#### Work instruction
Output exactly the lines below, starting with the line that has "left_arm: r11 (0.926" and going on through the line that has "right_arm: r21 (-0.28", both included, and no other lines.

(Collected data entries)
*** Block opens ***
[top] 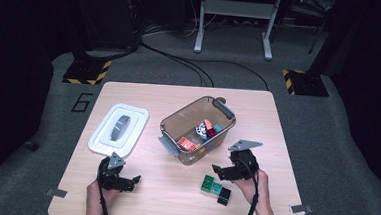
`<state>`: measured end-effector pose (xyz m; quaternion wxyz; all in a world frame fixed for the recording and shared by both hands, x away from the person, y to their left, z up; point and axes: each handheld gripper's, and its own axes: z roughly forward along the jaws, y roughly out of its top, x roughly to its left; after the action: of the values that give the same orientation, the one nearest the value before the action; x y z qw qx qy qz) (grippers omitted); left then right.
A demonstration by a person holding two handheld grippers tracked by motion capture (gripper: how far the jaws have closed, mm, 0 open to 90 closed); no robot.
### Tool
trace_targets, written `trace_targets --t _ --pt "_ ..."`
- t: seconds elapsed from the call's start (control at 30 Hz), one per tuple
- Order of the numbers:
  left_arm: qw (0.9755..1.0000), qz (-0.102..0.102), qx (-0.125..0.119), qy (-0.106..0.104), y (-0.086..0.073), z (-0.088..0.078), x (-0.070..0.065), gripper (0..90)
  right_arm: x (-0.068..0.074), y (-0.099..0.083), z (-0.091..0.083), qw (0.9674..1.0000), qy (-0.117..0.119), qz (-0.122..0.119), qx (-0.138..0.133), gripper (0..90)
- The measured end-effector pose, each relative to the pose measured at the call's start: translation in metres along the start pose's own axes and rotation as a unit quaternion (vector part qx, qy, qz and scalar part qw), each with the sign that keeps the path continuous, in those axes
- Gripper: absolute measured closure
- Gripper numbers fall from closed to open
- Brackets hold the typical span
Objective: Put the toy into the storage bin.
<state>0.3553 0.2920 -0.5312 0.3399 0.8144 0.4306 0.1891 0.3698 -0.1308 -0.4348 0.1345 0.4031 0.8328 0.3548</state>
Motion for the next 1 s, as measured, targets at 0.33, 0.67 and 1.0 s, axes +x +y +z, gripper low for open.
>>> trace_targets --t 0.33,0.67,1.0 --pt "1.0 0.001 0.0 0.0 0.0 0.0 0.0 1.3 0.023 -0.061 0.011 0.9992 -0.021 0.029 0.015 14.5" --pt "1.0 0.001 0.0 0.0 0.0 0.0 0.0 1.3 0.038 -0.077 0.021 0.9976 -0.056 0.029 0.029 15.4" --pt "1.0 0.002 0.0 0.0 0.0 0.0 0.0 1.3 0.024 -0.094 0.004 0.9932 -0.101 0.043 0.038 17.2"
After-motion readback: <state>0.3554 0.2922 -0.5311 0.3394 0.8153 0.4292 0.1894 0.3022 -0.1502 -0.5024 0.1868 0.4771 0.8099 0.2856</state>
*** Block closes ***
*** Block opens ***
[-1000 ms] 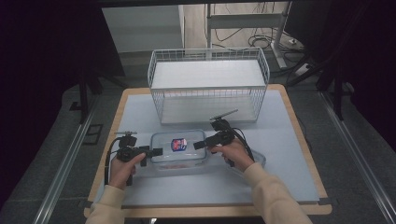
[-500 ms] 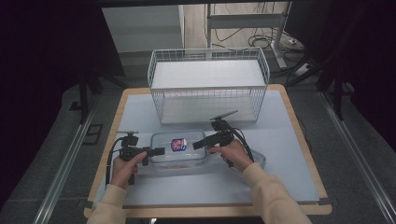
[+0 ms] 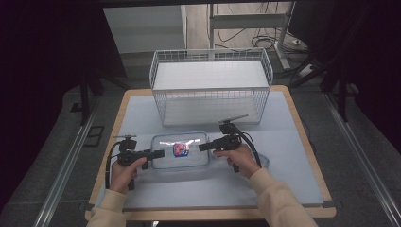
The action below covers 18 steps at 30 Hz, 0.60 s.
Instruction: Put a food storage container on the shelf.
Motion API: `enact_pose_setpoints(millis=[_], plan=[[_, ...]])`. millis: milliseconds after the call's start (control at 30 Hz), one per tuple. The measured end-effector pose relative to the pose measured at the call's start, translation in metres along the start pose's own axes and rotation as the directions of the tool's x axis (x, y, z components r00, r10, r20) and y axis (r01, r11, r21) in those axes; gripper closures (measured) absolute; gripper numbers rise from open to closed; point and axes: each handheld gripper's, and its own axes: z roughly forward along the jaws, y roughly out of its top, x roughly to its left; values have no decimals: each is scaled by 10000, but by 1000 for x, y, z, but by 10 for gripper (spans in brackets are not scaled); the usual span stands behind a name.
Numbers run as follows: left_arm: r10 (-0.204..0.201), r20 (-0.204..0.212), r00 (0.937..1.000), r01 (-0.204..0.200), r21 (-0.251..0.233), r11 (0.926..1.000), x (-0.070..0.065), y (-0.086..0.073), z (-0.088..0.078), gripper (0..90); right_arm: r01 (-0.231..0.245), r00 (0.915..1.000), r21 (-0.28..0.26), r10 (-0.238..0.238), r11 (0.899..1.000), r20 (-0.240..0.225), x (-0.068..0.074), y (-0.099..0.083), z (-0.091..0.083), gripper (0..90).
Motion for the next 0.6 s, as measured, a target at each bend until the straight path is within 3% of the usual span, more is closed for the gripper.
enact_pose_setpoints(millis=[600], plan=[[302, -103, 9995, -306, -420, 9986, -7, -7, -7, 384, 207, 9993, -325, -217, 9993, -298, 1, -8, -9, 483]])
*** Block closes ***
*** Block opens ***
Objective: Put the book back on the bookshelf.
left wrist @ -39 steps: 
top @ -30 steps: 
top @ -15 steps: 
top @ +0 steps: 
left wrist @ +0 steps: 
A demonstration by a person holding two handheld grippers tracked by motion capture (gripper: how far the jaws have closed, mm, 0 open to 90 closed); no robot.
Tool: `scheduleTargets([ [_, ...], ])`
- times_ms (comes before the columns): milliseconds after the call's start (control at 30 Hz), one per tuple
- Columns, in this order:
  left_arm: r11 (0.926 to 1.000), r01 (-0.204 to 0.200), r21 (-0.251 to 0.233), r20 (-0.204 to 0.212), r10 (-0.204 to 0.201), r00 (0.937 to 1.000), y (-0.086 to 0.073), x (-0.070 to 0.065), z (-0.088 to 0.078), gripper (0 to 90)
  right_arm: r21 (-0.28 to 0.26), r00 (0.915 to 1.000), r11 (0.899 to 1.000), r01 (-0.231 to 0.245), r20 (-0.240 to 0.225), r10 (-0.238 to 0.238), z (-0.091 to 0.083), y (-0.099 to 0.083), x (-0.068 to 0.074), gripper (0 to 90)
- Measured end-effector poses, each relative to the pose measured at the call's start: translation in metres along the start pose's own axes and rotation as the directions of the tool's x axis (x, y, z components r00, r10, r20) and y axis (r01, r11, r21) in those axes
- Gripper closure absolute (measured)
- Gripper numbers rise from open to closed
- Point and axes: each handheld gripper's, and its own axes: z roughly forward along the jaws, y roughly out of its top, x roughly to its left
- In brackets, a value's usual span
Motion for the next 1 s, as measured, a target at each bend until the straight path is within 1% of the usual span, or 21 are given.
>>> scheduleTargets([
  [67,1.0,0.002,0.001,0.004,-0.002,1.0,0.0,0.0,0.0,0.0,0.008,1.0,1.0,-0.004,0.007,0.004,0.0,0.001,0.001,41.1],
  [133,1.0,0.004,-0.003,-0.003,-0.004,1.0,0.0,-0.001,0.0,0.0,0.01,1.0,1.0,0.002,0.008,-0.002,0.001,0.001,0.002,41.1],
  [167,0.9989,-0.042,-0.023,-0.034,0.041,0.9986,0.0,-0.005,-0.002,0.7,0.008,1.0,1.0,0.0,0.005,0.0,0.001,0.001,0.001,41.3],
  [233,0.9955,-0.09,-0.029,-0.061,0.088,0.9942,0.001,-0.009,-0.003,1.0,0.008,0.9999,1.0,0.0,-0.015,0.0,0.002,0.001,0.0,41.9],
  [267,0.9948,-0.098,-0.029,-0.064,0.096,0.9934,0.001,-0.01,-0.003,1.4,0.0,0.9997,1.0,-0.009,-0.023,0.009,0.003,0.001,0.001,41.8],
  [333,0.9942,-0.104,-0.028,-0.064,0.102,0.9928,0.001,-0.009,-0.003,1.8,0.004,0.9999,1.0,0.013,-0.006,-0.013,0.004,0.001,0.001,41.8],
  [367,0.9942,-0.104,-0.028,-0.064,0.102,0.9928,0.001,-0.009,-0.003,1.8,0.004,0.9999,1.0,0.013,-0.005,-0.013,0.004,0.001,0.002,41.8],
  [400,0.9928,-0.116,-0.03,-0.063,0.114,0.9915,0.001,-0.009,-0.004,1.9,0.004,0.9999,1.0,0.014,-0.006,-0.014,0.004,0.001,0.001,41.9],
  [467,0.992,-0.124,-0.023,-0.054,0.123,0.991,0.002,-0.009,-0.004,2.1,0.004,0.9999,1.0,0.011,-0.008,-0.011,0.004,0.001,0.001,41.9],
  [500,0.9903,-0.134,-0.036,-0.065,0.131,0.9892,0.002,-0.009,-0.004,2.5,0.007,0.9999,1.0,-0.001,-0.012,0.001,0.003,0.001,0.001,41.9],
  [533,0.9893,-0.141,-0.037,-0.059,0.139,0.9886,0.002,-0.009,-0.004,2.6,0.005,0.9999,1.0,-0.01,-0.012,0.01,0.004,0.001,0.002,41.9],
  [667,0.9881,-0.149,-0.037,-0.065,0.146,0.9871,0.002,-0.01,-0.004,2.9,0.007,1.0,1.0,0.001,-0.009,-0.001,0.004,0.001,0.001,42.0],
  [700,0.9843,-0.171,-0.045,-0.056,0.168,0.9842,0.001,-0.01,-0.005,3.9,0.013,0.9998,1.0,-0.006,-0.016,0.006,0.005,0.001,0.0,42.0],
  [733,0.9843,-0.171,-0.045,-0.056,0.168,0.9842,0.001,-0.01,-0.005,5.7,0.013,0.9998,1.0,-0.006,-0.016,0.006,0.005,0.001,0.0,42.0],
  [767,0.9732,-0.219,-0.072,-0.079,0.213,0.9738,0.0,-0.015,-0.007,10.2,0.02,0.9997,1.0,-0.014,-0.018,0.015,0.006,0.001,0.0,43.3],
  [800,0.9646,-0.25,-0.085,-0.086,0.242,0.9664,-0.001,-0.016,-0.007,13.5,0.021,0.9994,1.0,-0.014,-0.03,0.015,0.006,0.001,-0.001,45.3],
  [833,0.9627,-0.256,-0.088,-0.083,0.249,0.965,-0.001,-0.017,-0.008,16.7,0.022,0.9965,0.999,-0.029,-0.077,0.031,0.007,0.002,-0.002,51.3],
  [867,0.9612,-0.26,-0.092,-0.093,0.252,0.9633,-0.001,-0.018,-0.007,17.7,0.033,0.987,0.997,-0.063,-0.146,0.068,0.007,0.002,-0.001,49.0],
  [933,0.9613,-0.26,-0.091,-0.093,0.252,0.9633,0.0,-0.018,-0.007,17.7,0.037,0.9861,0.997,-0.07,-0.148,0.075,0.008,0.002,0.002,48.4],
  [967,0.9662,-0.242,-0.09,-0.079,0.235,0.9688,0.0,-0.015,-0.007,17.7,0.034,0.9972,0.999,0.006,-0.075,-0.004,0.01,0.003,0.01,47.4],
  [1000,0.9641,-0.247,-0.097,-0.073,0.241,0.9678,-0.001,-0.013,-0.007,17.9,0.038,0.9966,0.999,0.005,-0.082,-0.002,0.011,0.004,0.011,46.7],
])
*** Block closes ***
#### Task output
  left_arm: r11 (0.926 to 1.000), r01 (-0.204 to 0.200), r21 (-0.251 to 0.233), r20 (-0.204 to 0.212), r10 (-0.204 to 0.201), r00 (0.937 to 1.000), y (-0.086 to 0.073), x (-0.070 to 0.065), z (-0.088 to 0.078), gripper (0 to 90)
  right_arm: r21 (-0.28 to 0.26), r00 (0.915 to 1.000), r11 (0.899 to 1.000), r01 (-0.231 to 0.245), r20 (-0.240 to 0.225), r10 (-0.238 to 0.238), z (-0.091 to 0.083), y (-0.099 to 0.083), x (-0.068 to 0.074), gripper (0 to 90)

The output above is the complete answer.